Application of the bronchial priority treatment method in single-port thoracoscopic right upper lung lobectomy
10.3760/cma.j.cn.115807-20221209-00366
- VernacularTitle:单孔胸腔镜支气管优先处理方法在右肺上叶切除术中的应用
- Author:
Xiao WU
1
;
Rulin QIAN
;
Maolin CHEN
Author Information
1. 河南省胸科医院 郑州大学附属胸科医院胸外二病区,郑州 450000
- Keywords:
Bronchial priority treatment;
Single-hole thoracoscope;
Right upper lobe resection
- From:
Chinese Journal of Endocrine Surgery
2023;17(3):286-290
- CountryChina
- Language:Chinese
-
Abstract:
Objective:To explore the safety, effectiveness, economy and surgical techniques of bronchial priority treatment in single-port thoracoscopic right upper lobectomy by comparing it with conventional single-port thoracoscopic right upper lobectomy.Methods:Clinical data of 72 patients who underwent single-port thoracoscopic right upper lobectomy from Mar. 2019 to Feb. 2022 were collected.
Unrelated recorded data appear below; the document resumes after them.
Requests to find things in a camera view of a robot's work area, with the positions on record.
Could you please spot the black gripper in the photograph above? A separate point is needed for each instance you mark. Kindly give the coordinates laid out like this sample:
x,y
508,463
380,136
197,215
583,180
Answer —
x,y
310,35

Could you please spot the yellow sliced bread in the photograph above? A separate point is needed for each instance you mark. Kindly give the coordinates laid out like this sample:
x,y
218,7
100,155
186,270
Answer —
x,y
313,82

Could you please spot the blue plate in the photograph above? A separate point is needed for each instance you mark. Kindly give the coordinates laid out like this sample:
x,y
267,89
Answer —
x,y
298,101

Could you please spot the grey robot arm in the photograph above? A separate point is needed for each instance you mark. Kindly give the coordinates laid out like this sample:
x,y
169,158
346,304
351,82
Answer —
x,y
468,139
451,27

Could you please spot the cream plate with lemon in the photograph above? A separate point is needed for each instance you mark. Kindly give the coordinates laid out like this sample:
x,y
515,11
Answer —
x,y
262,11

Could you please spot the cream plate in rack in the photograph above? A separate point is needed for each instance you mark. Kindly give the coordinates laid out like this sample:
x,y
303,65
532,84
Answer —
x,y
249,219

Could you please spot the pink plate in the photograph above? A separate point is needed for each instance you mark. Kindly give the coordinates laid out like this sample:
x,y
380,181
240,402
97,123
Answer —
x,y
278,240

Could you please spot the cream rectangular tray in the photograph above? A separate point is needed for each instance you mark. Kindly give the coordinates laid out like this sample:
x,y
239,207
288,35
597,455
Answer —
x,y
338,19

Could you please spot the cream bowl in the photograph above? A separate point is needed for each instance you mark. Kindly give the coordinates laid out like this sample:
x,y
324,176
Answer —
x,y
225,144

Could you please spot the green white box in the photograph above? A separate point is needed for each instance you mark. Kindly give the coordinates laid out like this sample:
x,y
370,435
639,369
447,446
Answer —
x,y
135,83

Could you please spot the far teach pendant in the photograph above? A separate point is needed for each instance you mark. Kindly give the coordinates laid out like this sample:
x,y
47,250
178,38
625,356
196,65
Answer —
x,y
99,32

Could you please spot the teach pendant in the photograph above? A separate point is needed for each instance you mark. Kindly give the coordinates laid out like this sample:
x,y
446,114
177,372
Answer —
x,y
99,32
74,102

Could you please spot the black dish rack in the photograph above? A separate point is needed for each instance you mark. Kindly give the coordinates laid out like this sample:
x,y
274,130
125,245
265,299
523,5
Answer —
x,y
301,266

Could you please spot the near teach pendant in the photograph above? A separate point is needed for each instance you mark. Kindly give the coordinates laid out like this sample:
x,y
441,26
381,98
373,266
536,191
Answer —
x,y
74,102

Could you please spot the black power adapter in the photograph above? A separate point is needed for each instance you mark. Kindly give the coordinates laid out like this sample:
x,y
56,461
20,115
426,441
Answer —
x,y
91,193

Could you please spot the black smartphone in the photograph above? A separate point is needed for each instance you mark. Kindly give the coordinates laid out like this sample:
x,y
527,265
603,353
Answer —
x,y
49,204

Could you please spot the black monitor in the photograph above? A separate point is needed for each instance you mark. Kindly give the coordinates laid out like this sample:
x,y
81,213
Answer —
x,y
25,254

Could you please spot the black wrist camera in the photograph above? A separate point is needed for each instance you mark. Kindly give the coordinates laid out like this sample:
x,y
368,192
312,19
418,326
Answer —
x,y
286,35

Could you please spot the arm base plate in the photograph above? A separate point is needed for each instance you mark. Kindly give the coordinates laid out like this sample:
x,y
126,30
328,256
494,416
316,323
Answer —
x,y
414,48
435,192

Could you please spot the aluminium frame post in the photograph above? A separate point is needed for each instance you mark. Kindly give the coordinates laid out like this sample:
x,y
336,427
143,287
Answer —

According to different surgical treatment sequences, the patients were divided into observation group (bronchial priority treatment, 36 cases) and control group (conventional surgery, 36 cases). The general clinical characteristics, operation time, intraoperative blood loss, postoperative hospital stay, postoperative complications, postoperative pain score, and number of staplers used in the two groups were compared.Results:All operations were successfully completed without conversion to thoracotomy. There was no significant difference between the two groups in clinical characteristics, intraoperative blood loss [ (25.3±12.8) ml vs 32.5±14.2) ml, P>0.05], postoperative hospital stay[ (4.7±1.6) d vs (4.9±1.5) d, P>0.05], postoperative pain score [ (3.3±1.1), (4.8±1.4), (3.7±1.1) vs (3.5±1.2), (5.5±1.4), (4.1±1.4), P>0.05], number of lymph node dissection (9.1±1.8 vs 8.3±1.7, P>0.05), or postoperative complications (16.7% vs 27.8%, P>0.05). Compared with the control group, the observation group had significant advantages in the operation time [ (87.2±6.1) vs (106.4±21.8) min, P<0.05] and the number of staplers used (3.7±0.8 vs 5.8±1.3, P<0.05) . Conclusions:Single-port video-assisted thoracoscopic right upper lobe resection with bronchial priority treatment is safe and effective. It simplifies the surgical procedure, reduces the use of disposable consumables, does not increase the risk of perioperative period, and has clinical application prospects.